→ **PROBLEM TO SOLVE**
Only those lines in the data below from the line containing "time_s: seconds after" through the line containing "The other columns", both included, should be restated word for word.

◆ ◆ ◆ ◆ ◆ ◆ ◆

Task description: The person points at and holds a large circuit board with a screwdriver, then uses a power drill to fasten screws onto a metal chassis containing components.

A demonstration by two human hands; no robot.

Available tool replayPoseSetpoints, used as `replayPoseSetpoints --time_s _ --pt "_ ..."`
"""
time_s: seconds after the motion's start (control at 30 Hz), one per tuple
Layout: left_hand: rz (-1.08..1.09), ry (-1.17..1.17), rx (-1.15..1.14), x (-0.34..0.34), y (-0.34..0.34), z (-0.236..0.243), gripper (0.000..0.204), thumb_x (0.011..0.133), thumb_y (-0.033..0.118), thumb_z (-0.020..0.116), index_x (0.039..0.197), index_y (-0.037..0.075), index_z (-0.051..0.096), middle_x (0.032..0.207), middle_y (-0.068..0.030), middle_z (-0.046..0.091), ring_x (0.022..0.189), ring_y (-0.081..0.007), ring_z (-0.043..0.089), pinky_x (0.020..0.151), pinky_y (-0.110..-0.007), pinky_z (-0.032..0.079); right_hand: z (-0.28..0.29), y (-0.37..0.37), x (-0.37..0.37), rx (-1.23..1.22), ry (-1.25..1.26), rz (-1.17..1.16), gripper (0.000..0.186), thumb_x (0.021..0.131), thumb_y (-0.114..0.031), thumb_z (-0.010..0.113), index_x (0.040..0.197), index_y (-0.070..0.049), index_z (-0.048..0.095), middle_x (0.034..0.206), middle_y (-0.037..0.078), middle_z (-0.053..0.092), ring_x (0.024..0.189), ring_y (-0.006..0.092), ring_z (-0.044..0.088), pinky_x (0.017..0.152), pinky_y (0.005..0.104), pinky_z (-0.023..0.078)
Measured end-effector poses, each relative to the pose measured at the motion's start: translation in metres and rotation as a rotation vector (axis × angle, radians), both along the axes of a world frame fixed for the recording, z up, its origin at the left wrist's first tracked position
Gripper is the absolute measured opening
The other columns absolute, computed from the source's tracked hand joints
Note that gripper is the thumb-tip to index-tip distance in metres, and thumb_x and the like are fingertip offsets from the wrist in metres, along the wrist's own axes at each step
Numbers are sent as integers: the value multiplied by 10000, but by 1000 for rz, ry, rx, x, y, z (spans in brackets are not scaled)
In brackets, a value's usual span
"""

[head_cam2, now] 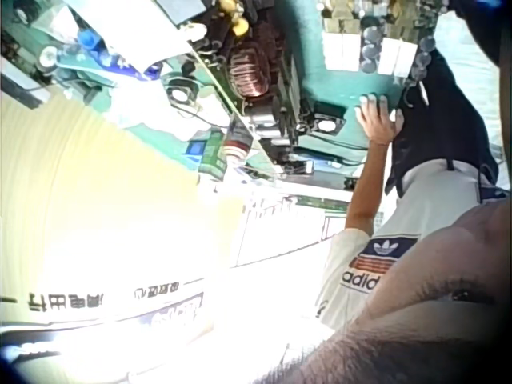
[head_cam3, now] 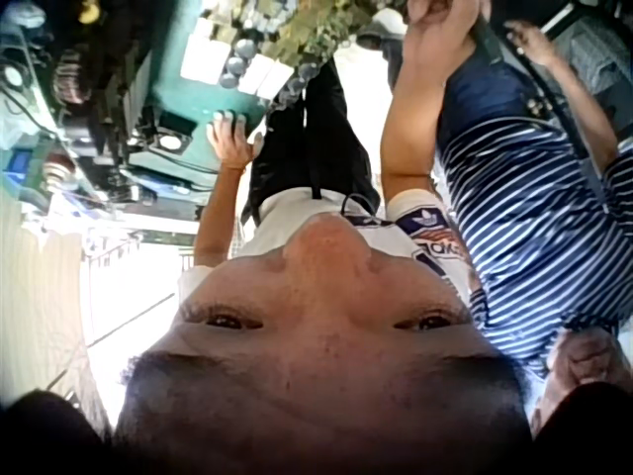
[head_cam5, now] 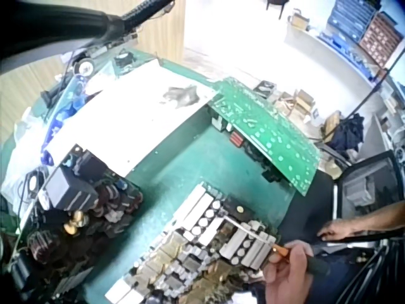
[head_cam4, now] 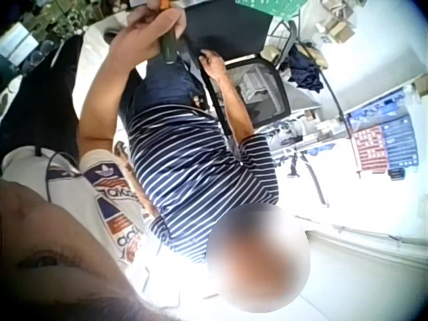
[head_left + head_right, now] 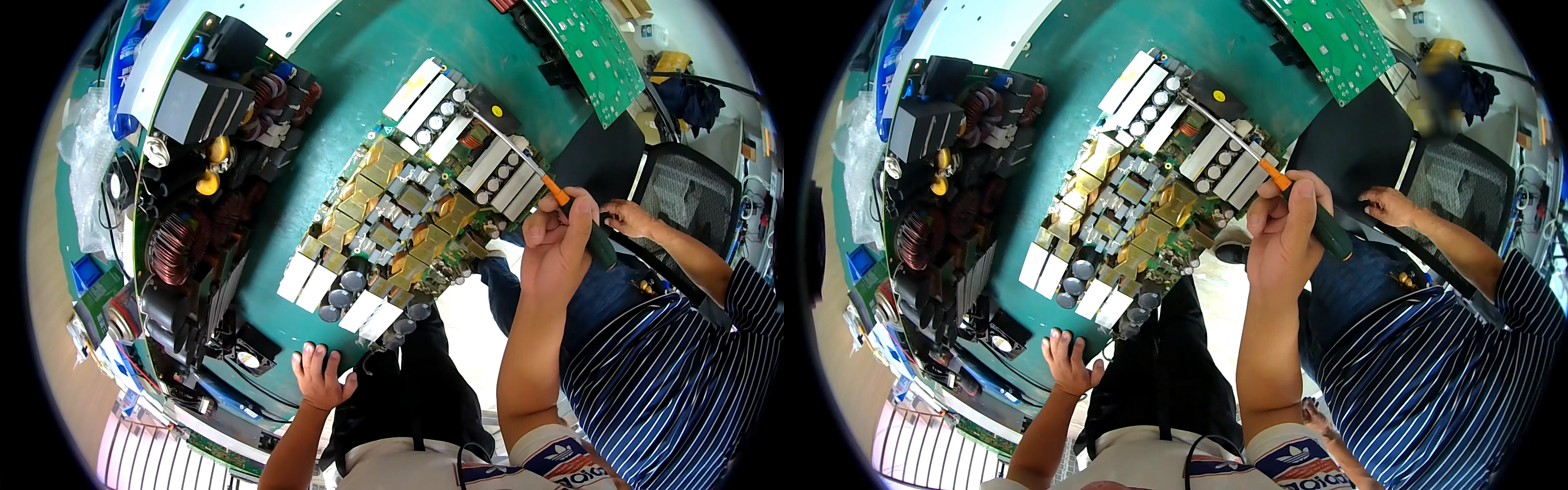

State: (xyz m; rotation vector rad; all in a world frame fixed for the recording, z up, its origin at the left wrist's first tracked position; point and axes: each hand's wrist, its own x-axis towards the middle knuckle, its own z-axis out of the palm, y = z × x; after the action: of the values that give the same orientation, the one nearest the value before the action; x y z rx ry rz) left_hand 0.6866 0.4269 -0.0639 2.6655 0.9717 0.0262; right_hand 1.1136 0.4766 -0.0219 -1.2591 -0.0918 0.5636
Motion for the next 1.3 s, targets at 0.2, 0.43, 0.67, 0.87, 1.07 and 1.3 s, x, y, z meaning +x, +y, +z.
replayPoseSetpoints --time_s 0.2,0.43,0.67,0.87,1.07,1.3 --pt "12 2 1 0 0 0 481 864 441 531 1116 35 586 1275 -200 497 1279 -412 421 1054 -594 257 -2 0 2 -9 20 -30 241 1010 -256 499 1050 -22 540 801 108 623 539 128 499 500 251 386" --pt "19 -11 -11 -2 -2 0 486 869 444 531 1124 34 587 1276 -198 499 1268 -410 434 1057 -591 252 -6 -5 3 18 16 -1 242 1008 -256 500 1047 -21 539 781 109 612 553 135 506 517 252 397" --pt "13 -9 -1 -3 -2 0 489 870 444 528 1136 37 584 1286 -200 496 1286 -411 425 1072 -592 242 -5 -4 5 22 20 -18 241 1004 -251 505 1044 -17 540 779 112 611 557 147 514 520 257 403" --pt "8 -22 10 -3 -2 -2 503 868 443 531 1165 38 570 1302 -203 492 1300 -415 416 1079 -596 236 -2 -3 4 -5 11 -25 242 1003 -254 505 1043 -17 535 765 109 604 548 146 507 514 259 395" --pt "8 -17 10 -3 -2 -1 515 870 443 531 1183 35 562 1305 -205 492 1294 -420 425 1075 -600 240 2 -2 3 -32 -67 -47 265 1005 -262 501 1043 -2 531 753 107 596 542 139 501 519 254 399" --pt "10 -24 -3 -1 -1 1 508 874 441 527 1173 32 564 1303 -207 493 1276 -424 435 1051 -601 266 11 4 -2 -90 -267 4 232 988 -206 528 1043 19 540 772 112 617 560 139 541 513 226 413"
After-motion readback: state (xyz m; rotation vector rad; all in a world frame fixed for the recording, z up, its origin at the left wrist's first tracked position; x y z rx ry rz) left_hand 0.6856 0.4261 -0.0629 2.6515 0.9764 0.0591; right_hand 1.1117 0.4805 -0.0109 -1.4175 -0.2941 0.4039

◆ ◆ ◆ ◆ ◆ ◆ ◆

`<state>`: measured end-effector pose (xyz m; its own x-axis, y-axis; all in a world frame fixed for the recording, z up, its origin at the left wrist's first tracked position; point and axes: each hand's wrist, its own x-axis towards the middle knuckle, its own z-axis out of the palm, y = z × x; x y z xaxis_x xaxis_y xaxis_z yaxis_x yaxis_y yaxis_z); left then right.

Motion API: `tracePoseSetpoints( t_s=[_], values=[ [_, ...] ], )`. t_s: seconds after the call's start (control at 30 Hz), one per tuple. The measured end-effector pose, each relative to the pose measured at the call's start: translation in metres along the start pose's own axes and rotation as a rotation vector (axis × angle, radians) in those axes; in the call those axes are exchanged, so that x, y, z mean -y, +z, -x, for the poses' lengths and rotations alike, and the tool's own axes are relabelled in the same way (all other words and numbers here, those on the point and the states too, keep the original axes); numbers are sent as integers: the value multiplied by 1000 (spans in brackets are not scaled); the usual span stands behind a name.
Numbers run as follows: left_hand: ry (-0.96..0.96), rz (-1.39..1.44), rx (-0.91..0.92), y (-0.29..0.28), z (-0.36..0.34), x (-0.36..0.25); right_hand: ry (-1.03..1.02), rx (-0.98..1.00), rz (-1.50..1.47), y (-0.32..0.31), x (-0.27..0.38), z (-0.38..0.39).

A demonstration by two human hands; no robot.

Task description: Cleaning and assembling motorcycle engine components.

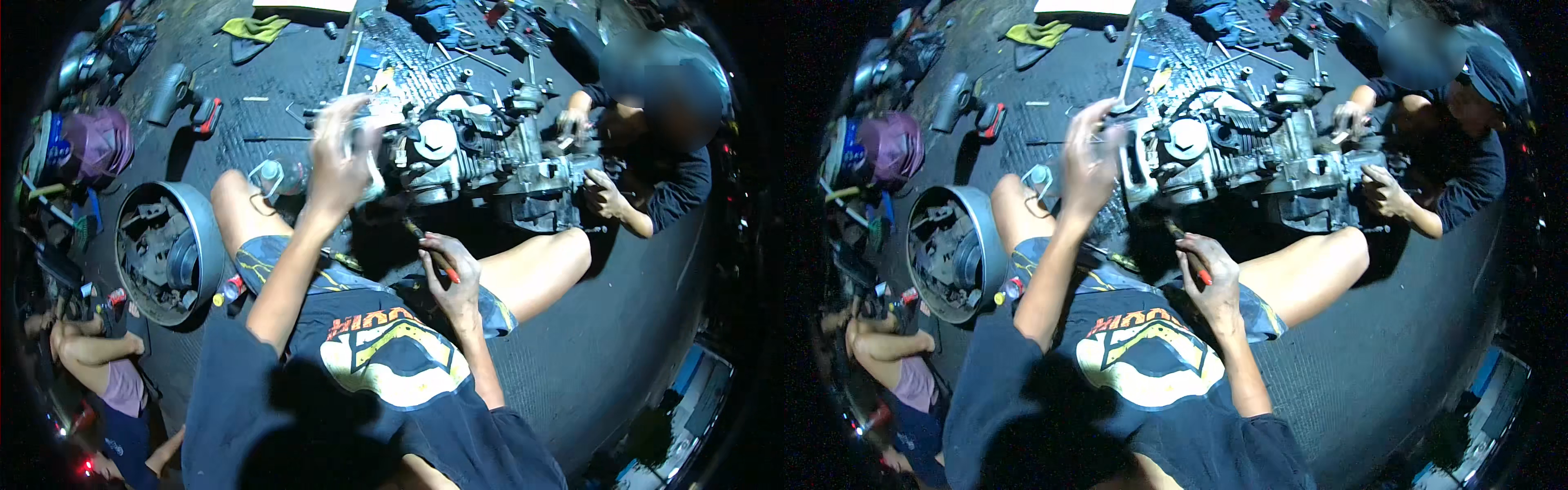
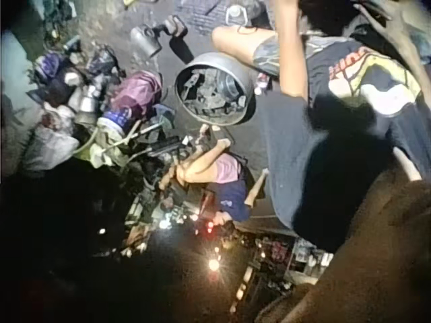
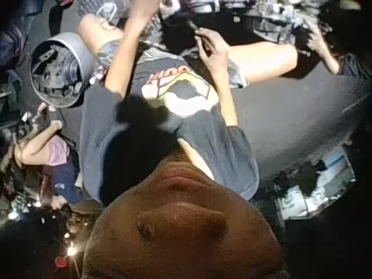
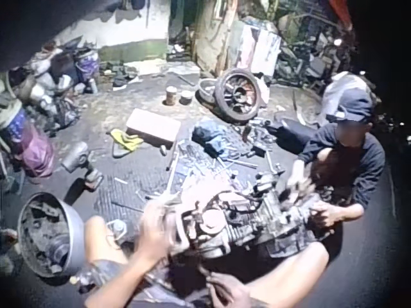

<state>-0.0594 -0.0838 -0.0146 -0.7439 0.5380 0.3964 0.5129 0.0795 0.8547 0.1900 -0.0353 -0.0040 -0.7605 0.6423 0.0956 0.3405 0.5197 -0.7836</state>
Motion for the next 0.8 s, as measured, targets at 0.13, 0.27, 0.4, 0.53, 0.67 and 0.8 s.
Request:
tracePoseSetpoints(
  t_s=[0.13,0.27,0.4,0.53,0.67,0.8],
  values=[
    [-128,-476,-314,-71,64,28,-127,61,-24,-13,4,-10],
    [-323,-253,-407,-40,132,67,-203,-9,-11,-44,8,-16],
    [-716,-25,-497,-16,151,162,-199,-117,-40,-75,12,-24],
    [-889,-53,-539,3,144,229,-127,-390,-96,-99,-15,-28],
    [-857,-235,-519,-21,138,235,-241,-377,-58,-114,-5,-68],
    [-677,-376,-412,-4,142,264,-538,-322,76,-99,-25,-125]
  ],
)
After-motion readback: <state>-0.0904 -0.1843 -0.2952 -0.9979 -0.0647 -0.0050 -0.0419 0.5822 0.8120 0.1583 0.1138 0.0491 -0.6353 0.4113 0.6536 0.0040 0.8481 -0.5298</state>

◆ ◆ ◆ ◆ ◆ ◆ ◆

→ **SOLUTION TO THIS EXERCISE**
time_s: seconds after the motion's start (control at 30 Hz), one per tuple
Layout: left_hand: rz (-1.08..1.09), ry (-1.17..1.17), rx (-1.15..1.14), x (-0.34..0.34), y (-0.34..0.34), z (-0.236..0.243), gripper (0.000..0.204), thumb_x (0.011..0.133), thumb_y (-0.033..0.118), thumb_z (-0.020..0.116), index_x (0.039..0.197), index_y (-0.037..0.075), index_z (-0.051..0.096), middle_x (0.032..0.207), middle_y (-0.068..0.030), middle_z (-0.046..0.091), ring_x (0.022..0.189), ring_y (-0.081..0.007), ring_z (-0.043..0.089), pinky_x (0.020..0.151), pinky_y (-0.110..-0.007), pinky_z (-0.032..0.079); right_hand: z (-0.28..0.29), y (-0.37..0.37), x (-0.37..0.37), rx (-1.23..1.22), ry (-1.25..1.26), rz (-1.17..1.16), gripper (0.000..0.186), thumb_x (0.021..0.131), thumb_y (-0.114..0.031), thumb_z (-0.010..0.113), index_x (0.040..0.197), index_y (-0.070..0.049), index_z (-0.048..0.095), middle_x (0.034..0.206), middle_y (-0.037..0.078), middle_z (-0.053..0.092), ring_x (0.024..0.189), ring_y (-0.006..0.092), ring_z (-0.044..0.088), pinky_x (0.017..0.152), pinky_y (0.005..0.104), pinky_z (-0.023..0.078)
Measured end-effector poses, each relative to the pose measured at the motion's start: translation in metres and rotation as a rotation vector (axis × angle, radians), both along the axes of a world frame fixed for the recording, z up, its origin at the left wrist's first tracked position
Gripper is the absolute measured opening
The other columns absolute, computed from the source's tracked hand joints

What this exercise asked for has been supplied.